Urban Velo

UK Police Stop and Proof Campaign

Lancashire police have recently started a targeted “stop and proof” campaign where given cyclists are being stopped by the police and asked to prove ownership of the bicycle either through a receipt, bank statement, insurance policy etc. The police then have the authority to confiscate bicycles that they don’t deem properly documented—a ridiculous, big brother campaign with reasonable goals (bring down high bike theft rates) but completely unrealistic means. I’ve not once cycled about with documentation that the bike in question in in fact mine, and in many cases such documentation simply doesn’t exist. As seen on Going Going Bike.

16 Comments

  1. MrZuffenhausenOctober 14, 2011 at 4:12 pm

    Take a photo of you and your bike with an old newspaper in front?

  2. Bobby BOctober 14, 2011 at 4:25 pm

    Like to see a cop on a mtb catch me

  3. TerryOctober 14, 2011 at 5:37 pm

    Oh, so you have to prove yourself innocent?

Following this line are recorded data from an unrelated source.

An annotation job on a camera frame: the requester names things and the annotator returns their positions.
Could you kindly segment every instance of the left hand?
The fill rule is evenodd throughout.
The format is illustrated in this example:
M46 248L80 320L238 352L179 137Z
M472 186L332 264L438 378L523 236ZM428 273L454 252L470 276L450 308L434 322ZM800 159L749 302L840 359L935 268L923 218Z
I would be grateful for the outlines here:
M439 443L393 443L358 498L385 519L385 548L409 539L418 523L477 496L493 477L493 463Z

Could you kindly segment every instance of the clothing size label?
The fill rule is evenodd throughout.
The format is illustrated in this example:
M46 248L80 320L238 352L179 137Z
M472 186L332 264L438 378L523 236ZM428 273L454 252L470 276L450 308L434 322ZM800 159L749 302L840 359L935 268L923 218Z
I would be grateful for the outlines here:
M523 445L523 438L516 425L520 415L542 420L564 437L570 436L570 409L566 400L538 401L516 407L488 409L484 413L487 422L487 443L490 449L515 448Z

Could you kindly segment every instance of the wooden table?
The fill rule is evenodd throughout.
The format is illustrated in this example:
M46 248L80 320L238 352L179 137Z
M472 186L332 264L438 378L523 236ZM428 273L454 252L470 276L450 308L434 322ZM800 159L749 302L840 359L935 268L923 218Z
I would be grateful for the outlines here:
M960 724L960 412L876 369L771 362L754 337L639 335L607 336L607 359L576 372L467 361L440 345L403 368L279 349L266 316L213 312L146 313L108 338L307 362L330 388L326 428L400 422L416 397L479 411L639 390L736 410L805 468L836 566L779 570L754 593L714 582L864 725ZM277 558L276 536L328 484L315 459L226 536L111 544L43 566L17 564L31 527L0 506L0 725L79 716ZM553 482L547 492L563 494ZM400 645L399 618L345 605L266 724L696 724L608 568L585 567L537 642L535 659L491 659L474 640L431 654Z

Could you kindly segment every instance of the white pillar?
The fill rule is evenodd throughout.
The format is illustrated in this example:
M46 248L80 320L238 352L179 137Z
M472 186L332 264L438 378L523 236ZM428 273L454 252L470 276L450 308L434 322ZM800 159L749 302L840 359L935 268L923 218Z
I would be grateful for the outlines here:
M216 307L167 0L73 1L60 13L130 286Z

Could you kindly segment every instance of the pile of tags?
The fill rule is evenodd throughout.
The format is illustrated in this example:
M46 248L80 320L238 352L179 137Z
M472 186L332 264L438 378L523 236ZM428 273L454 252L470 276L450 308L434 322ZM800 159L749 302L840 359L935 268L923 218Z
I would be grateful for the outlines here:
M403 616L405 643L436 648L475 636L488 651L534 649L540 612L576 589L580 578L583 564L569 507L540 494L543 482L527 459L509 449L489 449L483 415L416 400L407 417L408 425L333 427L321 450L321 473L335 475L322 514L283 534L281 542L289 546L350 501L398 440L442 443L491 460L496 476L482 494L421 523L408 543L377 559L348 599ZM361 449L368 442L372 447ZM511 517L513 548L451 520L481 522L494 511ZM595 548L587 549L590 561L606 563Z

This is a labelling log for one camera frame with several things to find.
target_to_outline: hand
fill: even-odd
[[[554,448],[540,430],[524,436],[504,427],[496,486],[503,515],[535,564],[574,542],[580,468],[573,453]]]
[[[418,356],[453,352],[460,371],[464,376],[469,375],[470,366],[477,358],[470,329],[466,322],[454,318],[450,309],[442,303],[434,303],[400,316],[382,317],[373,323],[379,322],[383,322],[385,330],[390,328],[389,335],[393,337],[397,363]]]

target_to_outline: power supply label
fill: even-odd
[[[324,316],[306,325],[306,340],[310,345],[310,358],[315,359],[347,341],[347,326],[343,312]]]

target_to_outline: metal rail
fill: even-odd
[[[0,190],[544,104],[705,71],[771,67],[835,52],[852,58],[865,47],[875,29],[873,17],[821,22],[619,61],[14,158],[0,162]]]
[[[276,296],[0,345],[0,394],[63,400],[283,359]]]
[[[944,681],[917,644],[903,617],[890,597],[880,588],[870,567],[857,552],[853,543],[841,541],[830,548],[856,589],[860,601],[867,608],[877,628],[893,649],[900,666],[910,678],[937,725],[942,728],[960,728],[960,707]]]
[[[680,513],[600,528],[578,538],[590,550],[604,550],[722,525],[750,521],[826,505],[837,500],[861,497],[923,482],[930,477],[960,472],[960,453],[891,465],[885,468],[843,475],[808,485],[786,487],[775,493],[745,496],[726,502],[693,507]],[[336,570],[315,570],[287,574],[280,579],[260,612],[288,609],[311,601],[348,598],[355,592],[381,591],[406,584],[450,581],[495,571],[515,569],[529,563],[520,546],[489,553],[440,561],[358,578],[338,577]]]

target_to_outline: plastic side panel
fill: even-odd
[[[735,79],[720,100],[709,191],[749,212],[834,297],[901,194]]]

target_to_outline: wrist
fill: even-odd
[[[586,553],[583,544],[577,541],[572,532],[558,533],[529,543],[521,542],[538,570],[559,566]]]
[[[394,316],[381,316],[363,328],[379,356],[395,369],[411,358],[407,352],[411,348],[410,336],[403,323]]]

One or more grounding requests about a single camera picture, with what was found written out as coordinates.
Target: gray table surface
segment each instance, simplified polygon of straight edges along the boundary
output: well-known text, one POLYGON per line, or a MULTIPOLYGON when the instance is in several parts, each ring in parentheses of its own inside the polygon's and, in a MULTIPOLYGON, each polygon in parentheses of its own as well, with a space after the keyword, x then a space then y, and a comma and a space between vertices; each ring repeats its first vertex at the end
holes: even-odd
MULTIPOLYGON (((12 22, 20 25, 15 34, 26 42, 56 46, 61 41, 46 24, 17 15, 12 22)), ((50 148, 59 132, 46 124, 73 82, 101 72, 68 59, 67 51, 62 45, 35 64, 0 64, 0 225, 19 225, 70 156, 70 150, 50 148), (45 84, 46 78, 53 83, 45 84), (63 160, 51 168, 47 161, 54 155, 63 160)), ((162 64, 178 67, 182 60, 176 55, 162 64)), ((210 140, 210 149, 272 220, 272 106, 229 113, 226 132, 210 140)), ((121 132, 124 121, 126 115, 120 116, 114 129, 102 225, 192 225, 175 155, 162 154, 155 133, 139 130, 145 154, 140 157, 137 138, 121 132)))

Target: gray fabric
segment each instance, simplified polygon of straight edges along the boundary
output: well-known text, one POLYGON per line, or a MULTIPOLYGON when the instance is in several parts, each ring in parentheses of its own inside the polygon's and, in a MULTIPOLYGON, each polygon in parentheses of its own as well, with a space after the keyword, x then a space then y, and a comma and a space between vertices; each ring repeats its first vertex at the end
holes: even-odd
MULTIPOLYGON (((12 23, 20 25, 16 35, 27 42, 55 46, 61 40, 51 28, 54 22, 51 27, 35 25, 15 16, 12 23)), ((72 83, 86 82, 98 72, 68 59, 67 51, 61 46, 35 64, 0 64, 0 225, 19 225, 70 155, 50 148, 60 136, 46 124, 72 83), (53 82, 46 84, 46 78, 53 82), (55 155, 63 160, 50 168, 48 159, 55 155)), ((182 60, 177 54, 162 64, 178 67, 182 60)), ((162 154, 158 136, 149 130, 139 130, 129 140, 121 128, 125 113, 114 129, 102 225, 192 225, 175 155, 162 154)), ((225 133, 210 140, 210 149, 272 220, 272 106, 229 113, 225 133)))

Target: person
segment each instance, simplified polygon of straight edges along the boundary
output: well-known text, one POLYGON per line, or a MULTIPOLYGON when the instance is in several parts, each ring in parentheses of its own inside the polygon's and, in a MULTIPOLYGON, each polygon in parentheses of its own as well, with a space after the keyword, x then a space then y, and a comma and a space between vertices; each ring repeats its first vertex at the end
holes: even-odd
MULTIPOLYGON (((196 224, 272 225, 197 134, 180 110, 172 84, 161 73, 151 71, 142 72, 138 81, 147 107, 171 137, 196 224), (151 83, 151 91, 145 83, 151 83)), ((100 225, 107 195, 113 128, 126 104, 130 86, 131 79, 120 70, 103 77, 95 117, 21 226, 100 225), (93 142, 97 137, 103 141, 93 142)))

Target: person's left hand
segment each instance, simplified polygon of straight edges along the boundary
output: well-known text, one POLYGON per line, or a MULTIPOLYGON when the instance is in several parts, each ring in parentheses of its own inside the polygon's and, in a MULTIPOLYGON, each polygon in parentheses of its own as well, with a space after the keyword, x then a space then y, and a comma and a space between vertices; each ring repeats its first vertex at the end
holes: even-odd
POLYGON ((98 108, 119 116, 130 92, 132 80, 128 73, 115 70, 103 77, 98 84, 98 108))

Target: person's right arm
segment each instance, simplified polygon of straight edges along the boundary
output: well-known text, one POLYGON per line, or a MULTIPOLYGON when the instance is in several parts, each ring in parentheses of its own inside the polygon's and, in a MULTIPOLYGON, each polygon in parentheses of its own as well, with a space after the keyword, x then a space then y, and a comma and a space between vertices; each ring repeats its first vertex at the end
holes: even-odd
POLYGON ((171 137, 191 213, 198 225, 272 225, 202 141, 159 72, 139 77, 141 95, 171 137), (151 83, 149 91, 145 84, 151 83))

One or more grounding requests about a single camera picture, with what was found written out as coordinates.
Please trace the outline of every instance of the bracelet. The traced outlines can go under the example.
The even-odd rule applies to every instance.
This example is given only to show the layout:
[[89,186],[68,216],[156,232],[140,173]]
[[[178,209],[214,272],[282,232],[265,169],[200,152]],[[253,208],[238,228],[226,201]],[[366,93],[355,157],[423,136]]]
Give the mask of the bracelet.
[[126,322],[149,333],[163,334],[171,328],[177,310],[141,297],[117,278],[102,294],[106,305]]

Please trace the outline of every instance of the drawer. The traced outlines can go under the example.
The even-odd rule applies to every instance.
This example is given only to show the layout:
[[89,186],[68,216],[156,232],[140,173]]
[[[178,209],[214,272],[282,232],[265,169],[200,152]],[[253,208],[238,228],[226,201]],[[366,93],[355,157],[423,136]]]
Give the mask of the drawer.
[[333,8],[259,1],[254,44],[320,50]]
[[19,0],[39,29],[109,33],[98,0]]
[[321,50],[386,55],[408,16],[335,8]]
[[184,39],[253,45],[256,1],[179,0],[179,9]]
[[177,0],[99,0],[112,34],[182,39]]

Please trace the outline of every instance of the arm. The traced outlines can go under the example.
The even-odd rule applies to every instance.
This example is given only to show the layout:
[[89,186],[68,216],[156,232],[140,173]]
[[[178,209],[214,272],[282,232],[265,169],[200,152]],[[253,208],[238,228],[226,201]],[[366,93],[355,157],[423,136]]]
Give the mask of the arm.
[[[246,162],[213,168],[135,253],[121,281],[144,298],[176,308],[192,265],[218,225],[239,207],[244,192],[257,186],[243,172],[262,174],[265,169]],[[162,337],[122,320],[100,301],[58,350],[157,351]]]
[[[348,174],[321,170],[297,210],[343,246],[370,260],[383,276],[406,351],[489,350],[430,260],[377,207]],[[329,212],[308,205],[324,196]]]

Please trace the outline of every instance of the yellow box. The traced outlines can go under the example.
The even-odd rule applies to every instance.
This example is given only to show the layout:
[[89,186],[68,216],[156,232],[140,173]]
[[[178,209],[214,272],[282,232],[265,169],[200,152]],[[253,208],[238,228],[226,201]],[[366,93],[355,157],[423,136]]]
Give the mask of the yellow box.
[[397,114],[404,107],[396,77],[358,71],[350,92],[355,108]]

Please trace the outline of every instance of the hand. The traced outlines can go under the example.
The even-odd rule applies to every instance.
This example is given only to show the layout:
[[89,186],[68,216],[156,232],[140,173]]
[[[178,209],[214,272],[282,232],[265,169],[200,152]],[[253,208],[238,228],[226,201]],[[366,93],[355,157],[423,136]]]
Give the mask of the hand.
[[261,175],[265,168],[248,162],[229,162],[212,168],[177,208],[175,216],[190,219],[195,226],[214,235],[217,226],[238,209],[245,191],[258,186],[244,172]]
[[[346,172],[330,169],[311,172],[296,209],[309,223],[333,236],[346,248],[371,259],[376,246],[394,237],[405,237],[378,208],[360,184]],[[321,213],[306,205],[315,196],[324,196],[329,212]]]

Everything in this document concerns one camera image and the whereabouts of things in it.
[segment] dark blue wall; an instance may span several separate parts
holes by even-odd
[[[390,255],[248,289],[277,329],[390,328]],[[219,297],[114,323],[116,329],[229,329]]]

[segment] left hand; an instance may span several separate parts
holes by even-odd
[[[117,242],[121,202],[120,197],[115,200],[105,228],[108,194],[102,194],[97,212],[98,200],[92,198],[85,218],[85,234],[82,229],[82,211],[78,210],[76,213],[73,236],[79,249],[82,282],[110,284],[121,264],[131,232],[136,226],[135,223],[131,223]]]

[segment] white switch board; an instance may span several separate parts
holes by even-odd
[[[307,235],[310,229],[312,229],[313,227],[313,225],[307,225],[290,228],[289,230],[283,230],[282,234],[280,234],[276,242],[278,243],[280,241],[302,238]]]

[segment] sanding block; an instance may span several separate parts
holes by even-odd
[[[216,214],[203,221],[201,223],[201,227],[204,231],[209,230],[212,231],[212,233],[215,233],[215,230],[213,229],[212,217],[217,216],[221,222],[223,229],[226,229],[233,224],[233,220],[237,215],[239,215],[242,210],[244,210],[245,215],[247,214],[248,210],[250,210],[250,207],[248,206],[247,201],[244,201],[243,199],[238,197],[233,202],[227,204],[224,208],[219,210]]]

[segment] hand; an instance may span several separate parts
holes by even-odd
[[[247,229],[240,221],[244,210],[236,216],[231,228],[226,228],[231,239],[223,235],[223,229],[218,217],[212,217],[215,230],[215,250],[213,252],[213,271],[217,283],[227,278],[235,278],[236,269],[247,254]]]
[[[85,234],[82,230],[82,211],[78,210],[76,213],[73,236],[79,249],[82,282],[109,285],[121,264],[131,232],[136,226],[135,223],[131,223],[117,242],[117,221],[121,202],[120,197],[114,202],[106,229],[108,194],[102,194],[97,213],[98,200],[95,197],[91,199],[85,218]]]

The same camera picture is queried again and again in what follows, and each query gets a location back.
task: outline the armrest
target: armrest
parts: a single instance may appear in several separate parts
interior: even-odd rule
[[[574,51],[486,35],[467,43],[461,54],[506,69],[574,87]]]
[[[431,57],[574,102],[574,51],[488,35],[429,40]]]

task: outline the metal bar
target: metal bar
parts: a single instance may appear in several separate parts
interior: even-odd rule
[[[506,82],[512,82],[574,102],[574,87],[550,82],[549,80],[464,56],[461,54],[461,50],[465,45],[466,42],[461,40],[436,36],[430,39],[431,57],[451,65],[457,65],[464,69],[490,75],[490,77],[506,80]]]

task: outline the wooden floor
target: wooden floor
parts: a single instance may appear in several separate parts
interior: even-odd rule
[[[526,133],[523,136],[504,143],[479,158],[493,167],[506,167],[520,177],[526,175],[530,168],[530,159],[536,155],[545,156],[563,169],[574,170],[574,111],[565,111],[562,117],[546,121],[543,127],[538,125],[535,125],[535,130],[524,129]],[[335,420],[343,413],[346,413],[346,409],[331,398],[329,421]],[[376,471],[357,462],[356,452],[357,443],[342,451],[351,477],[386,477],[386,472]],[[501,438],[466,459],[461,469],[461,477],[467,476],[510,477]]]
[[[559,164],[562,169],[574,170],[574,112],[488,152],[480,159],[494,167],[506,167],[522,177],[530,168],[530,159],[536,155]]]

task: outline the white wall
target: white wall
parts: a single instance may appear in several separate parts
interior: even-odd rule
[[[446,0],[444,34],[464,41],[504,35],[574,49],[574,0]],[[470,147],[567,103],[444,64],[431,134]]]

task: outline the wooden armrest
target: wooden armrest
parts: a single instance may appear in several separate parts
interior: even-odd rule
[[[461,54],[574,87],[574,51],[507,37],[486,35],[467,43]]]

  4. RaiynOctober 14, 2011 at 11:28 pm

    Good thing I’ve got mine registered with the National Bike Registry (and I carry the cards) just in case US cops try some crap like this.

  5. StephenOctober 15, 2011 at 10:25 am

    While this is a very nanny-state way of doing things, I see where they are coming from. As a New Yorker, every time I lock my bike up, I have to accept the fact that it may not be there when I return (even if I am just getting a sandwich). I would gladly carry some sort of registration for my bicycle. I do it for my car, why not my bike?

  6. dontcoastOctober 15, 2011 at 3:21 pm

    so, riding use bikes, or your dad’s old racing bike, is illegal. whoa.

    it’s idiotic.

    maybe big shots in the corporate bike industry might support this, but hopefully the bike industry as a whole will generate some backlash

    is there required registration in london? if not, its even dumber.

  7. KibbeeOctober 15, 2011 at 6:54 pm

    Somebody should ask the cops if they have papers for all their bikes. I’m guessing they don’t carry any papers with them. Which brings up a good point. What about riding a bike which isn’t yours but which isn’t stolen? Can I let a friend borrow my bike? What about a bike I legitimately bought at a garage sale? There is no proof of ownership. Until every bike has a VIN Number and license plate, stuff like this is impossible to verify.

  8. RaiynOctober 16, 2011 at 12:46 am

    @ Kibbee

    Every bike DOES have a serial number.

  9. Joe PeraltaOctober 16, 2011 at 6:25 am

    This is why British governance was ejected from the US at gunpoint.

    I see 1 of 17 seized bikes was “returned to its rightful owner”. No word on the other 16.

  10. TerryOctober 16, 2011 at 7:37 am

    Those other 16 may have been seized from their rightful owners.

  11. bradOctober 16, 2011 at 9:11 amAuthor

    FWIW: Every bike does not have a serial number. I have a few here that do not.

  12. Paul lemagneOctober 16, 2011 at 11:00 am

    Two good things I have read here :

    - So you have to prove yourself innocent ? (That is against the law)

    - Not every bike has a serial number I own 3 bikes, 2 have a serial number (the cheapest one) ,the carbon frame race bicycle has no serial number ….

    From the original source : Acceptable documentation regarding ownership is a receipt, a photograph of the rider on the bike seized, a house insurance document/bicycle insurance document

  13. Joe PeraltaOctober 16, 2011 at 4:17 pm

    16 may be 17 – “returned to the rightful owner” only implies it was stolen. No doubt some riders’ll have to plod over with their paperwork to prove they’re innocent and get their bikes back.

    God bless our Bill of Rights.

  14. Profiling suspected bike thieves » CycleliciousOctober 18, 2011 at 3:37 pm

    [...] Via Urban Velo Magazine. [...]

  15. Chrissy JOctober 23, 2011 at 8:12 pm

    As a method of preventing and fighting crime, it smells like a dead horse. It smacks of desperate measures.

    I live in the next police authority area (Greater Manchester) and, given the high numbers of cyclists here (and subsequent levels of theft) I expect this attitude to be taken up here.

    Will it deter theft? No.
    Will it help reunite bikes with their owners? Not so far.
    Does it make the police look as though they’re trying? Yes.
    Are we as cyclists reassured by this scheme? NO!

  16. RobOctober 24, 2011 at 11:02 am

    I have bikes that I have owned and rebuilt on several occasions dating back up to 19 years. The proof of purchase has long gone, and was only a memo re tax at the shop where I worked.
    Yes, a well-intentioned idea, but largely unworkable, and with its presumption of guilt, unconstitutional.